··· SUPPLIED DATA
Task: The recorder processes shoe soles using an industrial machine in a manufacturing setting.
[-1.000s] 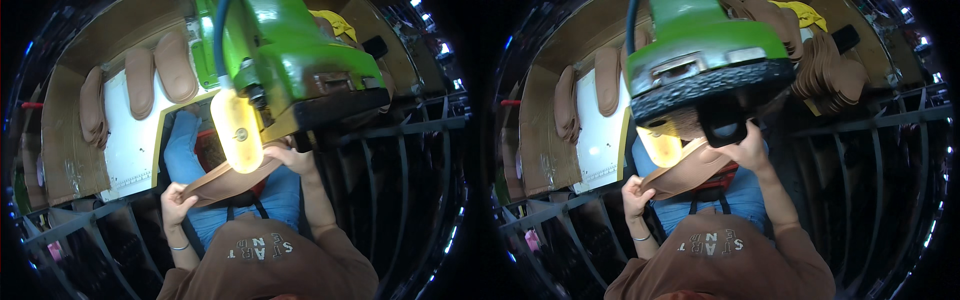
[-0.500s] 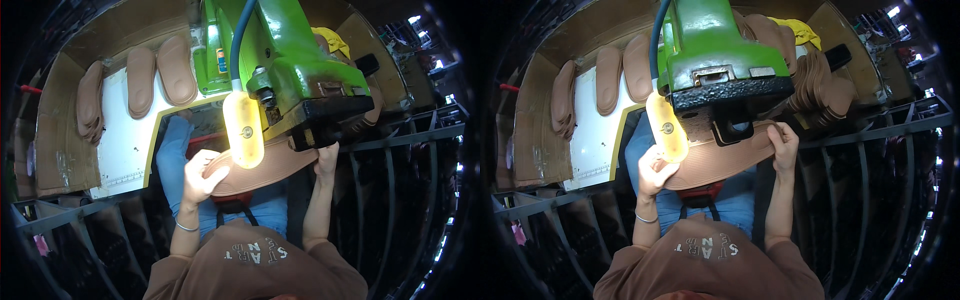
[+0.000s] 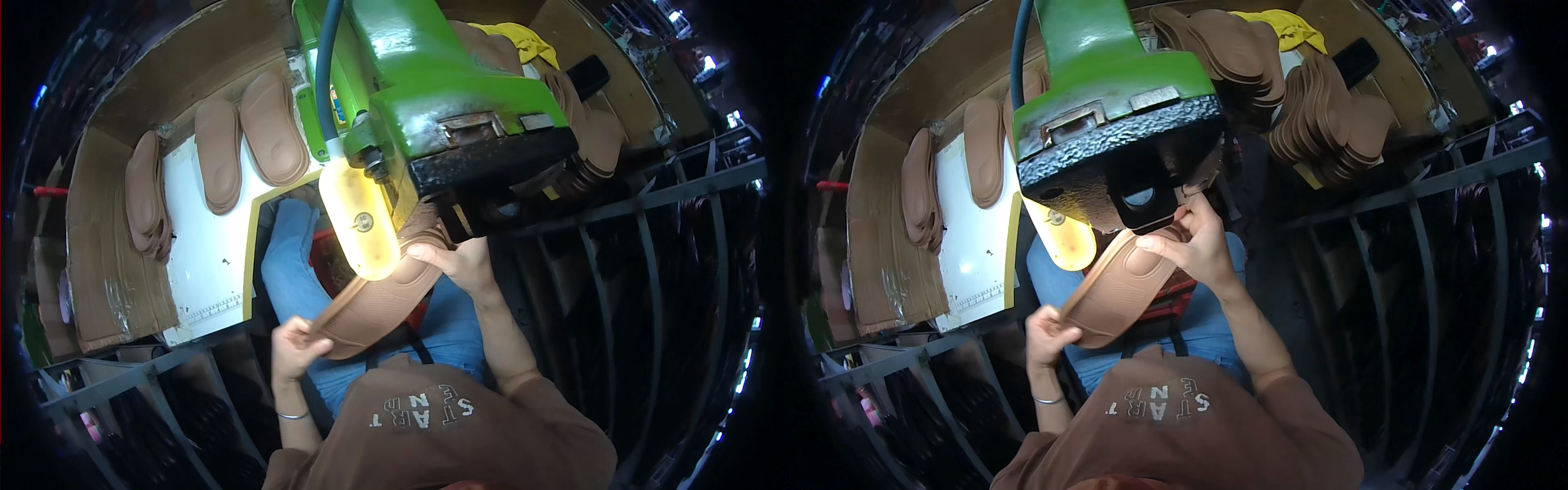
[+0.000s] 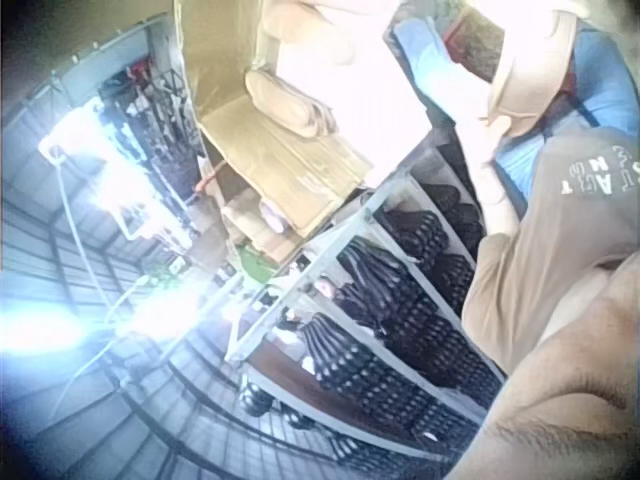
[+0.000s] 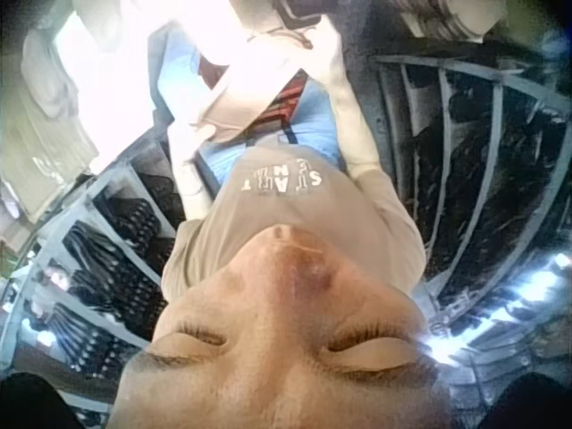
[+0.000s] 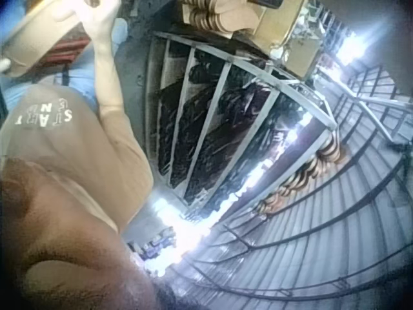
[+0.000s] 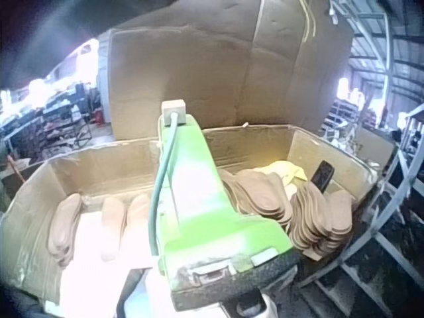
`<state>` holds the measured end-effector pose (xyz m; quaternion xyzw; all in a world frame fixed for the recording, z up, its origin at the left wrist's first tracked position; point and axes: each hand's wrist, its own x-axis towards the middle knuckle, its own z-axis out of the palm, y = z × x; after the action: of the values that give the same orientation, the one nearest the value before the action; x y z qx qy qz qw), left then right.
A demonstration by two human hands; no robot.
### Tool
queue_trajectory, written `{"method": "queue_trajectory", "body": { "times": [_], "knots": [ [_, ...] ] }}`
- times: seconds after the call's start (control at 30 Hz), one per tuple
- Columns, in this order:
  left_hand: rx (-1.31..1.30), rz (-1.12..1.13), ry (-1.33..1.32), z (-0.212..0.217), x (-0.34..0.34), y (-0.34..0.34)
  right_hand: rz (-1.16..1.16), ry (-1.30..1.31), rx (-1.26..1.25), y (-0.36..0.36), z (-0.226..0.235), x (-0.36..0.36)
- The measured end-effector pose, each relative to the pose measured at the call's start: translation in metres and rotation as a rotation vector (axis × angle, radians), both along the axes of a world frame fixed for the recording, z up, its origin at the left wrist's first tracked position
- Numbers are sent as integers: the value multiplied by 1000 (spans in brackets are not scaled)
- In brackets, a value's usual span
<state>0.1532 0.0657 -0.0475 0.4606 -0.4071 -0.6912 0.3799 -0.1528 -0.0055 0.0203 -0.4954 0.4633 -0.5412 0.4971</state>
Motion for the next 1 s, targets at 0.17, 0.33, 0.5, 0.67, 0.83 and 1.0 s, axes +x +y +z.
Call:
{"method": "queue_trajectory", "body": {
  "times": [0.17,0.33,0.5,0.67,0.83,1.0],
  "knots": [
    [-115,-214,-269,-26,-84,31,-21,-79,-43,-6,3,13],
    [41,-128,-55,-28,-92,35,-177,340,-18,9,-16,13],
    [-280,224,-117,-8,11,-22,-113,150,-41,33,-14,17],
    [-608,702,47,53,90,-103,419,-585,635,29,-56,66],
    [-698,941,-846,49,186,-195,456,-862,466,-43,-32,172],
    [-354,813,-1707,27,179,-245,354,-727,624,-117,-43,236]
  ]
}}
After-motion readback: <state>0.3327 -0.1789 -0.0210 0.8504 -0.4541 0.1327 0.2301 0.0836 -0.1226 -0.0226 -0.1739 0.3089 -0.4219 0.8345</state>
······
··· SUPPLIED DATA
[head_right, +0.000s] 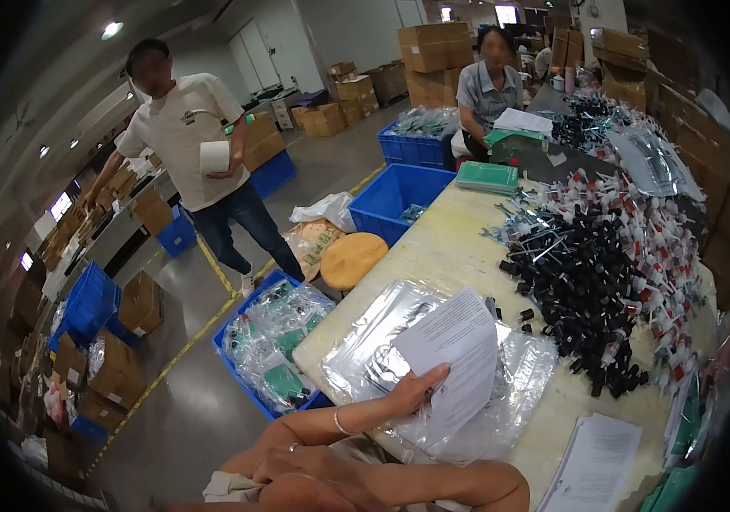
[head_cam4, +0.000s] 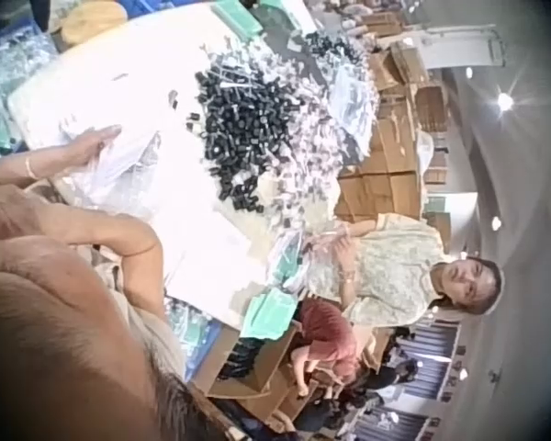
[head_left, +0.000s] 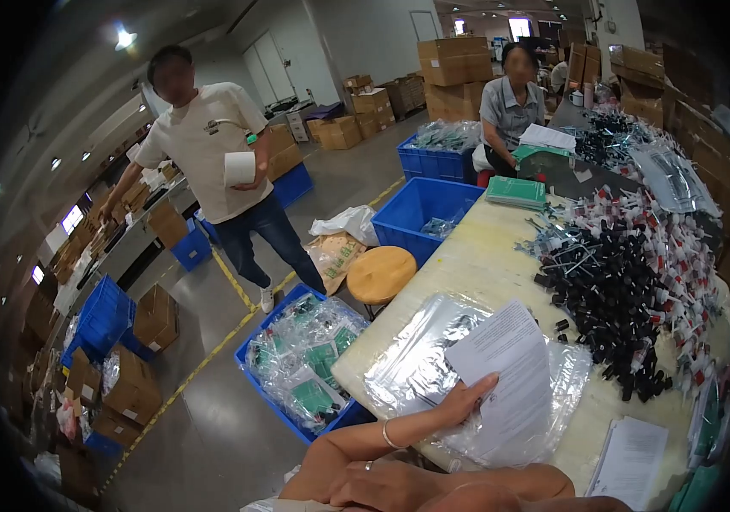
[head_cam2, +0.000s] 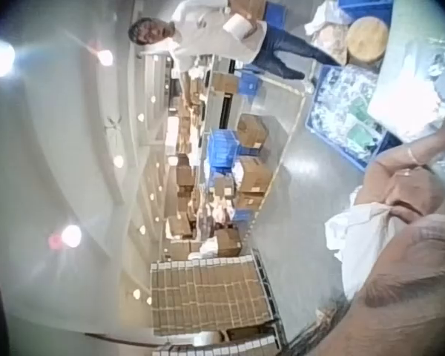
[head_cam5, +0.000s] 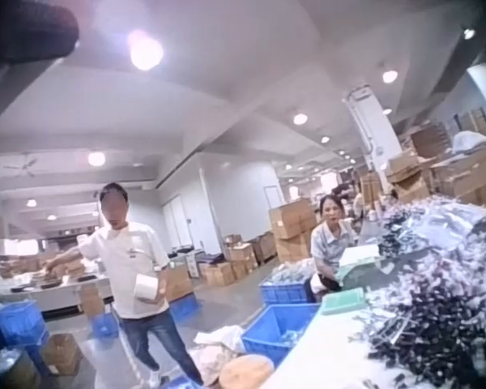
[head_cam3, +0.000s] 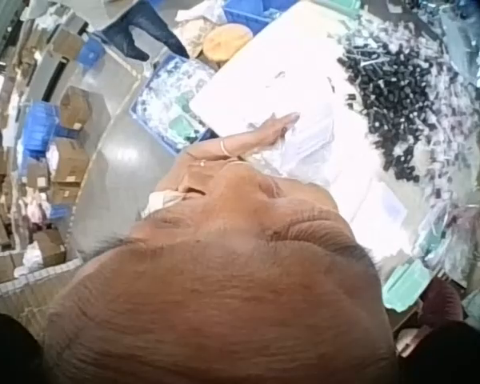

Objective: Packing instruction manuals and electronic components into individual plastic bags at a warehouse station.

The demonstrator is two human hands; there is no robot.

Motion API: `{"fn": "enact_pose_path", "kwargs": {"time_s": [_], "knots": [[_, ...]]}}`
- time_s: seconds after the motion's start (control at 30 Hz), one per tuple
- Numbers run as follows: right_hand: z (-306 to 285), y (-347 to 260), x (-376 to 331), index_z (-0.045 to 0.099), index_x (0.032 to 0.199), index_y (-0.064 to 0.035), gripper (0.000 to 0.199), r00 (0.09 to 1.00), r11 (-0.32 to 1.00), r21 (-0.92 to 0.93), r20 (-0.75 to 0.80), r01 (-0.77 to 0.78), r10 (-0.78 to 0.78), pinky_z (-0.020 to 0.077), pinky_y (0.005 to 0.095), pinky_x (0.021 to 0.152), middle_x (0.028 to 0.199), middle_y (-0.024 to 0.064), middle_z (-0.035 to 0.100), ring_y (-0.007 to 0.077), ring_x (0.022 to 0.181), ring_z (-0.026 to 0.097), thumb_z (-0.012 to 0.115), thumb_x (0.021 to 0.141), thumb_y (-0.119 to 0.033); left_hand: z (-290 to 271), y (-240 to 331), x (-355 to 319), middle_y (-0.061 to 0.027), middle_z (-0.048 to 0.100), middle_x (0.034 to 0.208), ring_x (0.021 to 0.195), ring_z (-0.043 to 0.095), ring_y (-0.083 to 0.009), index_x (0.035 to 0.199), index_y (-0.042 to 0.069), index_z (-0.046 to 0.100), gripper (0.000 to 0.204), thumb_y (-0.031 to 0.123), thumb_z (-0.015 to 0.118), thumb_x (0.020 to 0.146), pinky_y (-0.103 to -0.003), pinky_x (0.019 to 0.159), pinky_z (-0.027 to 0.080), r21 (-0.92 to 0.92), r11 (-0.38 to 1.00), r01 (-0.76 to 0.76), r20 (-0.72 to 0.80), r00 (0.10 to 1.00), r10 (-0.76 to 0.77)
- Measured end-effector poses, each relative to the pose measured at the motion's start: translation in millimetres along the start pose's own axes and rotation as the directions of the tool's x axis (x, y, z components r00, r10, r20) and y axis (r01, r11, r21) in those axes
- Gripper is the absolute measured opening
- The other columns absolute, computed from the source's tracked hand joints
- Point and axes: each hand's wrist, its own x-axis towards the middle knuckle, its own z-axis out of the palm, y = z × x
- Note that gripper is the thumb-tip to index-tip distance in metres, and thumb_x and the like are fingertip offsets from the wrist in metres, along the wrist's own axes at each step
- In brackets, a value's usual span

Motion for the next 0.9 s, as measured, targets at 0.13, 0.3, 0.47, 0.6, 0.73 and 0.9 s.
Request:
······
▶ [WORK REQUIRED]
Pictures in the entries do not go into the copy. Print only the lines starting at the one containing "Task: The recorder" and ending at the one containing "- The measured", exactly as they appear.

▶ [ANSWER SPACE]
Task: The recorder processes shoe soles using an industrial machine in a manufacturing setting.
[-1.000s] 
[-0.500s] 
[+0.000s] 
[+0.000s] 
[+0.000s] 
[+0.000s] 
[+0.000s] 
`<state>` holds the measured end-effector pose (xyz m; quaternion xyzw; all in a world frame fixed for the recording, z up, its origin at the left wrist's first tracked position; point and axes: each hand's wrist, its own x-axis towards the middle knuckle, its own z-axis out of the palm, y = z × x; after the action: of the values that give the same orientation, the one nearest the value before the action; x y z qx qy qz qw), left then right.
A demonstration by two human hands; no robot.
### Tool
queue_trajectory, written `{"method": "queue_trajectory", "body": { "times": [_], "knots": [ [_, ...] ] }}`
- times: seconds after the call's start (control at 30 Hz), one per tuple
- Columns, in this order:
  left_hand: rx (-1.31..1.30), rz (-1.12..1.13), ry (-1.33..1.32), z (-0.212..0.217), x (-0.34..0.34), y (-0.34..0.34)
  right_hand: rz (-1.16..1.16), ry (-1.30..1.31), rx (-1.26..1.25), y (-0.36..0.36), z (-0.226..0.235), x (-0.36..0.36)
- The measured end-effector pose, each relative to the pose measured at the call's start: translation in metres and rotation as a rotation vector (axis × angle, radians), both along the axes of a world frame fixed for the recording, z up, its origin at the left wrist's first tracked position

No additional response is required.